It was around mid autumn that Cassie came to work with us and I have to admit that we never really hit it off.  She made it abundantly clear that she thought me tedious and after initial stabs at friendliness I came to the conclusion that she was far too precious so I gave up and left her to it.  She was self-obsessed and miserable; I flatter myself perhaps but almost the complete opposite of my fun loving, up for a laugh self.  We acted with barely polite professionalism towards each other for a while and then came the Yuletide season.

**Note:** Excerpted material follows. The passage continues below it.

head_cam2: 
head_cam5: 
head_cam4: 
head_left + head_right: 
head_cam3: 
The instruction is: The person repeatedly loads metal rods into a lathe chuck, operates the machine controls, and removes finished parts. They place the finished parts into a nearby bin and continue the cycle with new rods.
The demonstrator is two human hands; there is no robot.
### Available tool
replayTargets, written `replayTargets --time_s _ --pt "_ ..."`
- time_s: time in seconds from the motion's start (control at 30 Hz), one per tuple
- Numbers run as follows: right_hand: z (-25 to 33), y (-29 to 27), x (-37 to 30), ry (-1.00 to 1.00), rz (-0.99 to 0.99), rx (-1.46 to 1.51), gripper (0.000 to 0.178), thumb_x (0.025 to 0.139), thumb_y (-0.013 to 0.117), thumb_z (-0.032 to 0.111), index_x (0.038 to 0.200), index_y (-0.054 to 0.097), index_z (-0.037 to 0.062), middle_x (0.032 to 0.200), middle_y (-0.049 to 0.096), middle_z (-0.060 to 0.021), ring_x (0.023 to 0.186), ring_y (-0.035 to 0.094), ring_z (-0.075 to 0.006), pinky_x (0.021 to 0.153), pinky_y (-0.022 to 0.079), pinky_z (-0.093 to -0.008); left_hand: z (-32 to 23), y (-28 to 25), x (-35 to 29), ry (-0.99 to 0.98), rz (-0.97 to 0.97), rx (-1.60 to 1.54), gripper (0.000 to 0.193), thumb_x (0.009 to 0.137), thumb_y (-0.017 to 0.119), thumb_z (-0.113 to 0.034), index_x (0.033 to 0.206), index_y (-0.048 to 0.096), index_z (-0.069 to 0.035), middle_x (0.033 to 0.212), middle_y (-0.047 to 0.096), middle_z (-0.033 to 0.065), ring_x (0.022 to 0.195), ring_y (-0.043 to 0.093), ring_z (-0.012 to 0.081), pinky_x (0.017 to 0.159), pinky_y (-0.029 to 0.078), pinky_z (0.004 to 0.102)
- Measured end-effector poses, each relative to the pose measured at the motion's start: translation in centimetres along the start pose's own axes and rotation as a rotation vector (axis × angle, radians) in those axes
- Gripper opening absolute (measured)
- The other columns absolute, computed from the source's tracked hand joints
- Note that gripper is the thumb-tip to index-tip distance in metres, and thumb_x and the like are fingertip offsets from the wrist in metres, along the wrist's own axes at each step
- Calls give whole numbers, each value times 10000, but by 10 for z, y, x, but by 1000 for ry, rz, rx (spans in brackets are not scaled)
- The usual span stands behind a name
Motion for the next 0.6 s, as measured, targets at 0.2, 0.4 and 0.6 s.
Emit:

I first realised that she was probably not the biggest fan of the festive period when I caught her tutting at my advent calendar.  I am a bit of a traditionalist in these matters, no chocolate filled “Pop Idol” advent for me. I had a countryside, snowbound scene replete with glitter and cute animals all celebrating Christmas in their own way (which seemed to involve little more than eating a lot and pushing gaily wrapped parcels around in little animal sized hand carts).  Cassie stomped in to the room, aggrieved at some form of merriment that she had not approved of.  Glaring at my calendar, she huffed “oh not you as well” and then barked some work based order at me before I could reply.  Considering her now obvious dislike of the season it was unfortunate that she received my Christmas card later the same day.  I was in the habit of sending one to everyone in the office and prior to that morning I had seen no reason not to include Cassie.  Indeed, as the Muslims and Sikhs in the office had received their cards with the sentiment of goodwill that was intended I did not foresee such umbrage being caused to her!  Umbrage was caused, and Cassie was not shy about demonstrating that fact to me.  This she did by returning the card to me, in pieces, in an envelope, which bore the legend “off, you” (missing out the swear words).

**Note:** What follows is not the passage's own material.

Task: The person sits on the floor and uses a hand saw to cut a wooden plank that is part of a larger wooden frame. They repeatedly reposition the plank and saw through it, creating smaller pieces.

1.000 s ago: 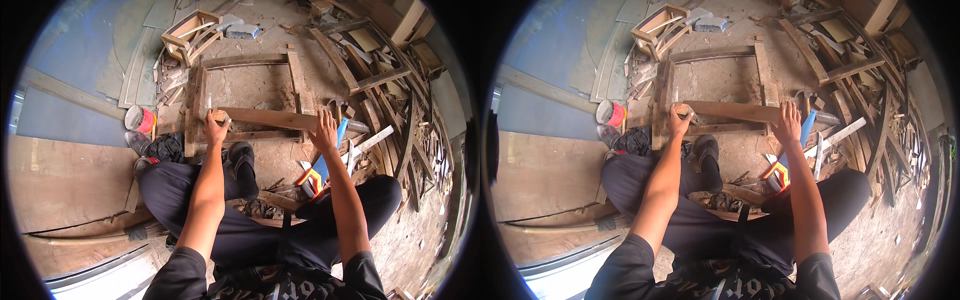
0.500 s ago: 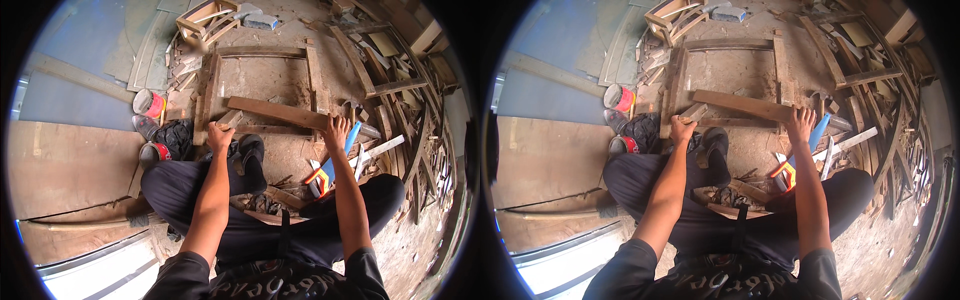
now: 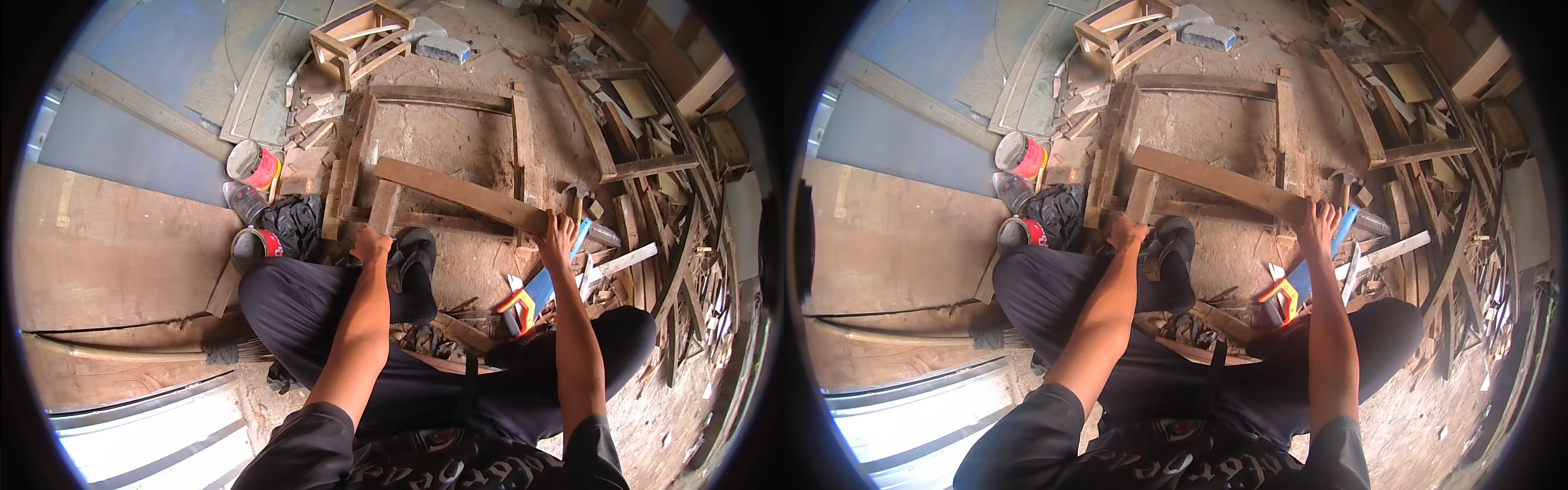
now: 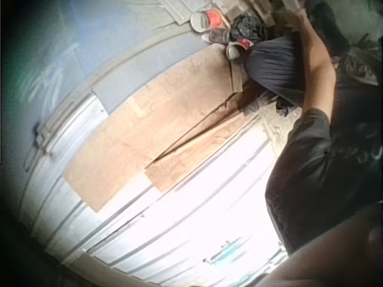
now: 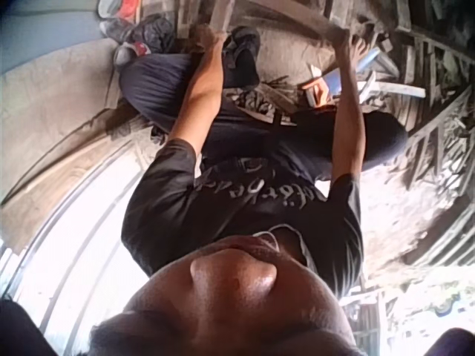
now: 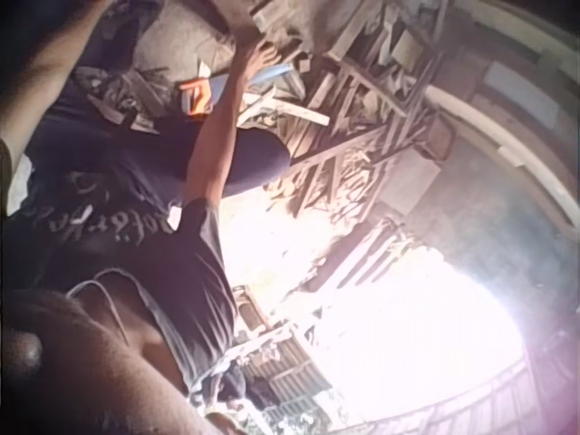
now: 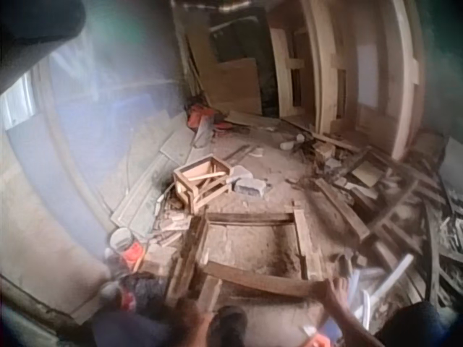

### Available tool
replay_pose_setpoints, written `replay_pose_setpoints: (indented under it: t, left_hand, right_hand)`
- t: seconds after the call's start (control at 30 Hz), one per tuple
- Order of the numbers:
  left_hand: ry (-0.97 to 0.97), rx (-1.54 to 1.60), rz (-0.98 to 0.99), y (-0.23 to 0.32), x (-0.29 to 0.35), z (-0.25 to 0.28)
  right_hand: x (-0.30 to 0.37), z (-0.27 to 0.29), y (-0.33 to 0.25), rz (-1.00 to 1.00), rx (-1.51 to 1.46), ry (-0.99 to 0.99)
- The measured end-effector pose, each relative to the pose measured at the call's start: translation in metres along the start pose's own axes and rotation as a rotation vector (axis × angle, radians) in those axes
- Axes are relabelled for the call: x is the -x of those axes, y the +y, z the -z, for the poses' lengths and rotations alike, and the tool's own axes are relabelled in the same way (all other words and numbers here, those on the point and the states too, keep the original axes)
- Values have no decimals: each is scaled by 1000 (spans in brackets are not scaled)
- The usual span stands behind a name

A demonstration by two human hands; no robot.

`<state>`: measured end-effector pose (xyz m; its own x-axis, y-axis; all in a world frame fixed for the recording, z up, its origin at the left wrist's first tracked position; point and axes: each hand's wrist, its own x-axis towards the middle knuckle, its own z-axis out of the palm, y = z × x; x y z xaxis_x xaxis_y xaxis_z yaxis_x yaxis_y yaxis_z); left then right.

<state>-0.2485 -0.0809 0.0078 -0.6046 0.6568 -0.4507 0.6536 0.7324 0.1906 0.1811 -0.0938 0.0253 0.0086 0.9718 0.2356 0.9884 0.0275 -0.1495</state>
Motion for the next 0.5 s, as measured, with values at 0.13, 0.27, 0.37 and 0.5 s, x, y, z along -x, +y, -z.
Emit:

That would have been the end of the story, and thus not really a tale worth recounting, if I had not by chance wandered in to one of the more countrified hostelries on the edge of town some three weeks later.  I had been to dinner with one of the departments from work and had been liberally plied with Merlot by colleagues grateful to be in the presence of my wit and repartee.   After leaving the restaurant, a few of us went to the Lamb; I only lived a ten-minute walk away and the other two lads closer still.  We were already nursing pints when we noticed Cassie sitting in the corner, talking with a tall, dread-locked man in an earnest manner.  Neither of them, I noted, appeared to be enjoying themselves.  From the conversation of my two colleagues it was apparent that she had ingratiated herself in their affections no more than she had in mine:  “moody cow” and “miserable bitch” being two of the more mentionable epithets applied to her.

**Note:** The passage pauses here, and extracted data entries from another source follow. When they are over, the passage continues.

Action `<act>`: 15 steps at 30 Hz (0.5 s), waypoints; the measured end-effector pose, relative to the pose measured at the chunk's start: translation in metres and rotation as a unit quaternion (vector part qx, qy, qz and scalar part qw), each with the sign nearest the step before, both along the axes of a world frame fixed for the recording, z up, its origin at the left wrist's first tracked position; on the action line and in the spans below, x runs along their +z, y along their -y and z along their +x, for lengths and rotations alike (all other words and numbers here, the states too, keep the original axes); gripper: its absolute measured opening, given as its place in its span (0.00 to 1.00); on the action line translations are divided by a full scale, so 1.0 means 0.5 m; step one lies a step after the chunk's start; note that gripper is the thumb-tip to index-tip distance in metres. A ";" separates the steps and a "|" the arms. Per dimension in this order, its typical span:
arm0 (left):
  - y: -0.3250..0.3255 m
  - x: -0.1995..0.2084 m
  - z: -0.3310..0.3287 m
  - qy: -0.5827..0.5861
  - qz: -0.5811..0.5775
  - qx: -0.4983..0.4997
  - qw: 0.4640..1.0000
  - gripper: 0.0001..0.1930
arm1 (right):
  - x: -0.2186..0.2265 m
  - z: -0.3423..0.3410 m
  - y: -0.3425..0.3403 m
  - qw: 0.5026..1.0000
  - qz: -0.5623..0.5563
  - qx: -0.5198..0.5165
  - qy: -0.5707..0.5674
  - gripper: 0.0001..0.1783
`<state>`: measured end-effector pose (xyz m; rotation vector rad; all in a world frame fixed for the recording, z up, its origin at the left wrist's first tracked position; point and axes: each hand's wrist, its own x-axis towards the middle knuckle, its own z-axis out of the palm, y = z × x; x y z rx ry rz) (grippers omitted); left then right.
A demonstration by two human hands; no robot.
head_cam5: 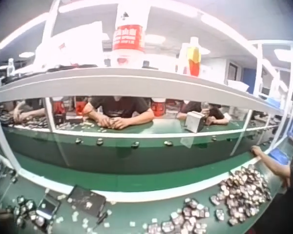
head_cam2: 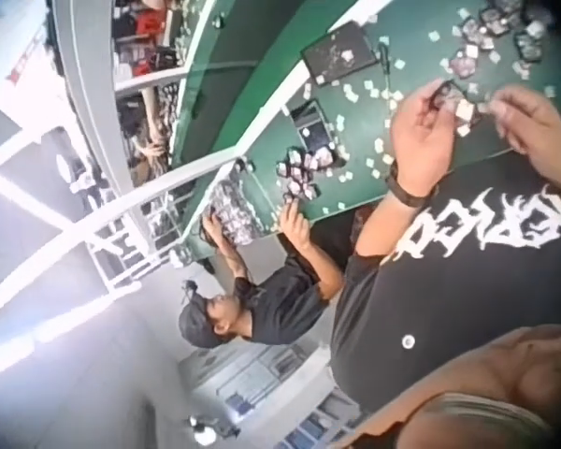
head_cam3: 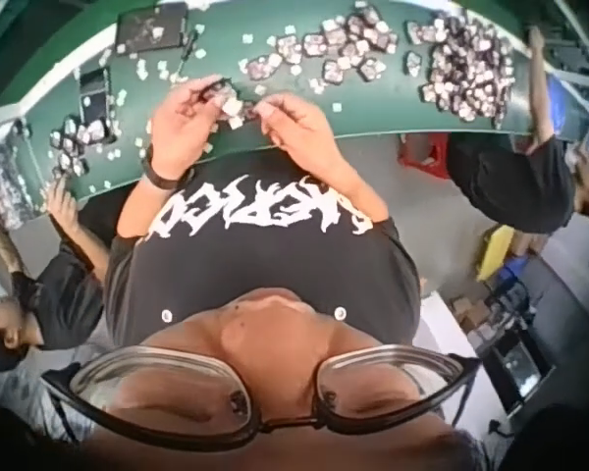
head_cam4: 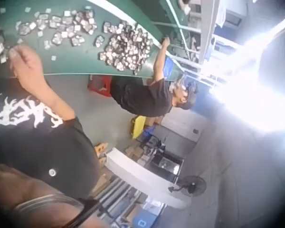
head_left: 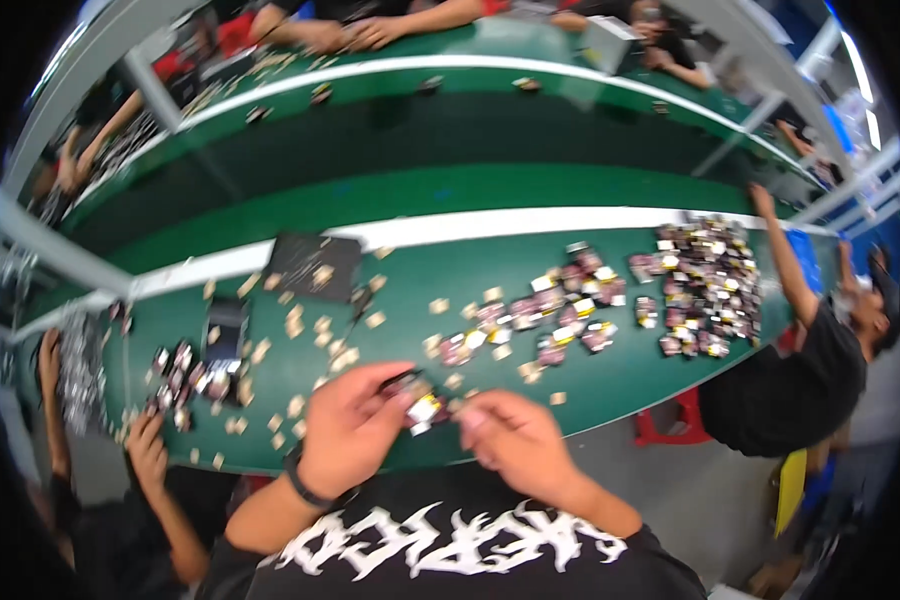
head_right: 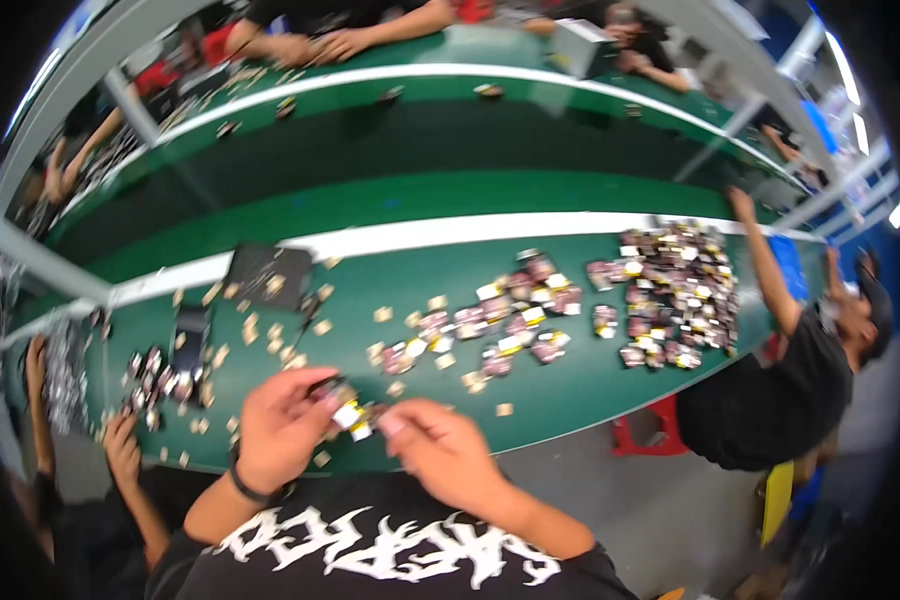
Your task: The recorder and colleagues are seen assembling small electronic components at a workbench in a factory or assembly line setting.
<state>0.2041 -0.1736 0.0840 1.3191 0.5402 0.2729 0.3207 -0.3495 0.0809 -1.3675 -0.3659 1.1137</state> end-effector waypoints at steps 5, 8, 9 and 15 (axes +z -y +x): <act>-0.008 0.000 -0.006 0.053 -0.033 0.006 0.998 0.17 | 0.031 0.003 -0.024 0.998 0.003 0.050 -0.044 0.12; -0.003 0.003 -0.019 0.059 -0.028 0.010 0.998 0.18 | 0.027 -0.006 -0.028 0.996 0.010 0.068 -0.063 0.11; -0.003 0.001 -0.026 0.063 -0.007 0.009 0.998 0.18 | 0.025 -0.010 -0.030 0.995 0.017 0.065 -0.073 0.09; -0.014 0.018 -0.041 0.040 0.178 -0.037 0.983 0.19 | 0.040 -0.011 -0.055 0.992 -0.006 0.057 -0.116 0.08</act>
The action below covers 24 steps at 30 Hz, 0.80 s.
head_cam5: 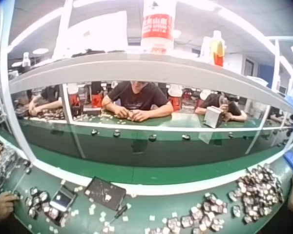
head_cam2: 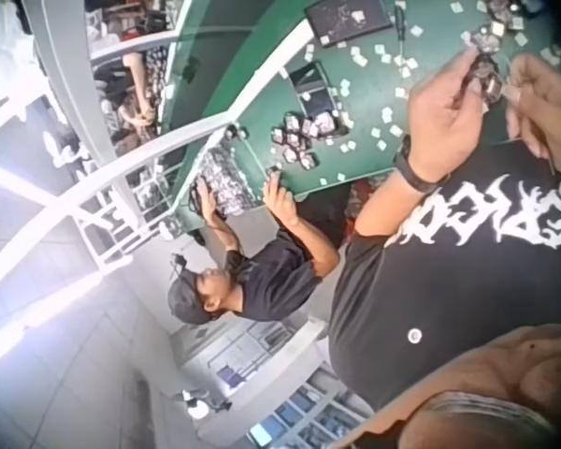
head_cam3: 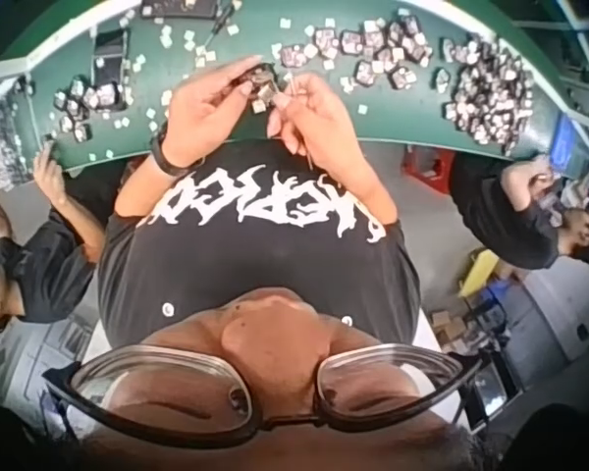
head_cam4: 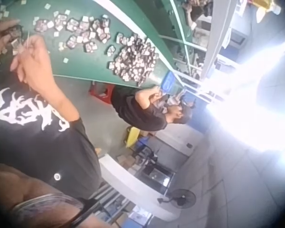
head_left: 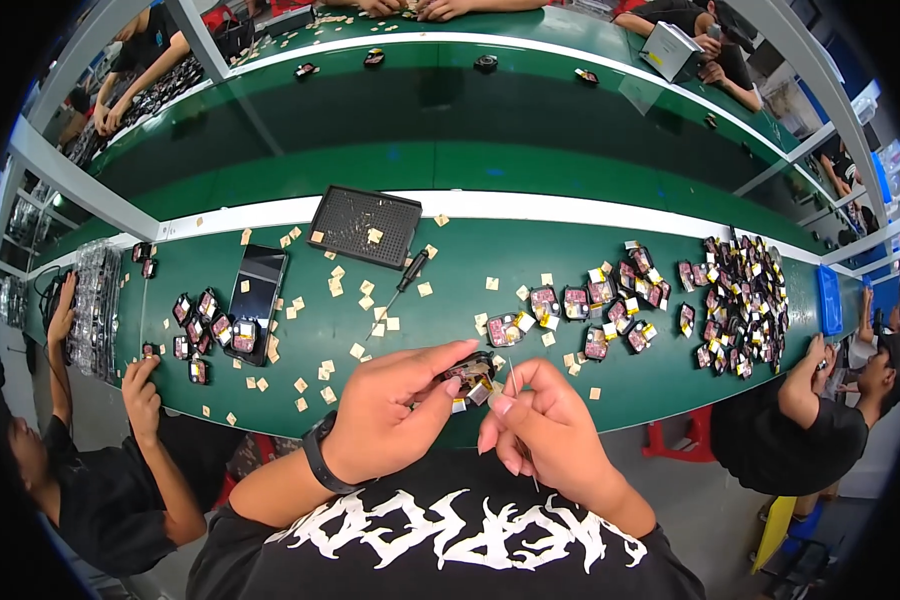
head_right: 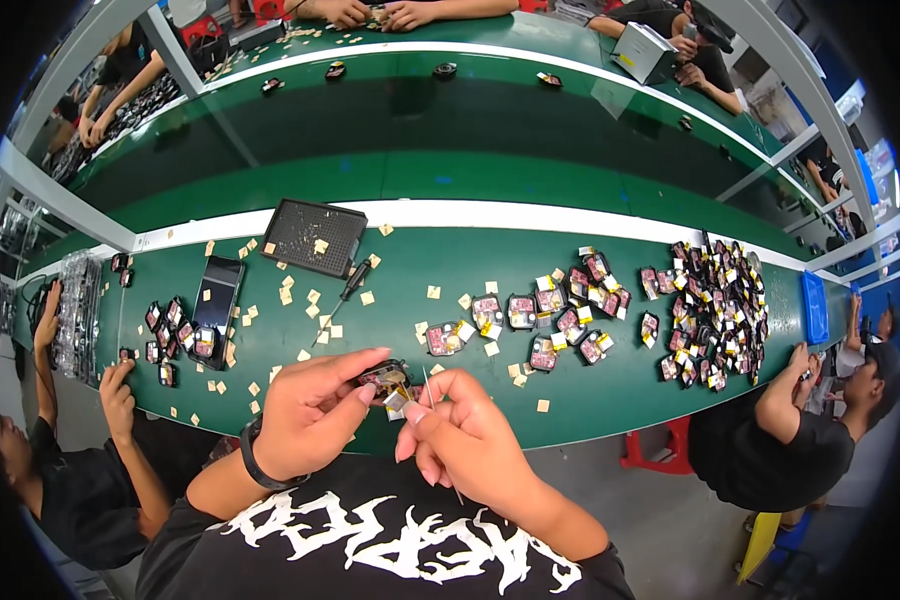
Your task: The recorder and colleagues are seen assembling small electronic components at a workbench in a factory or assembly line setting.
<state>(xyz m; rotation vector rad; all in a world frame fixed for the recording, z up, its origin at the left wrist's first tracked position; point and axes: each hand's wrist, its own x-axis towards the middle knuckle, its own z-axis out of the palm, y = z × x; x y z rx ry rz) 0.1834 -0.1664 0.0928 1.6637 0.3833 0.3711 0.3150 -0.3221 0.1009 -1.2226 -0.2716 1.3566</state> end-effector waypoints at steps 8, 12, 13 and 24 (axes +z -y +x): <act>-0.007 -0.010 0.009 0.075 0.142 -0.002 0.987 0.20 | -0.018 -0.007 0.000 0.997 0.035 -0.055 -0.040 0.08; -0.012 -0.015 0.006 0.024 0.048 -0.028 0.998 0.18 | -0.030 -0.020 -0.001 0.994 0.059 -0.093 -0.004 0.09; -0.011 -0.020 0.005 0.029 -0.006 -0.031 0.999 0.17 | -0.033 -0.023 0.000 0.993 0.063 -0.100 0.019 0.10; 0.000 -0.014 0.003 0.020 -0.320 -0.020 0.947 0.18 | -0.070 -0.020 0.032 0.907 0.122 -0.062 0.398 0.14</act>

The two chaps left after a pint and as I was not quite satiated for the evening I remained, sipping at a double rum and coke.  The young man who was with Cassie left abruptly, exchanging pleasantries with her as he went (this is of course sardonicism, they were in fact saying some very rude words and seemed quite cross with each other).  Still I sat alone for a while before my blood-alcohol level reached such heights as common sense and me were abject strangers. At this point I decided it would be a good idea to talk to Cassie, who had spent the intervening period with an expression somewhere between angry defiance and pathetic grief plastered across her pale, drawn countenance.

“Cheer up, it may never happen!”

As an opening gambit this would have been very poor even had I been twice as drunk and been talking to somebody five times as good-humoured as Cassie.  She glared at me with the sort of contempt usually reserved for child murderers or tabloid journalists.  Clearly “it” had already happened and she hadn’t yet come to terms with “it”.  She was not forthcoming about the circumstances of her current misery but I would guess that a likely congruence of the respective private parts of Cassie and the earnest young man was now a less likely proposition than it had been relatively recently.  Realising that the gravity of the matter probably required a little more in the way of seriousness, I countered my opening statement with astounding depth.

“Are you ok?”

All right, not that deep at all but certainly an improvement.

“Yeah…” she returned, not completely convincing me with her tone, “He was a twat anyway.”

As this was the first time she had ever used that word without implying that I was one I felt we had reached a new level of understanding and offered her a drink.  She opted for a double rum and coke and for a brief moment we were as close as we were ever to be, drinking the same drink and neither of us abusing the other.  It wasn't to last, and it is all the fault of bloody Roy Wood and Wizard.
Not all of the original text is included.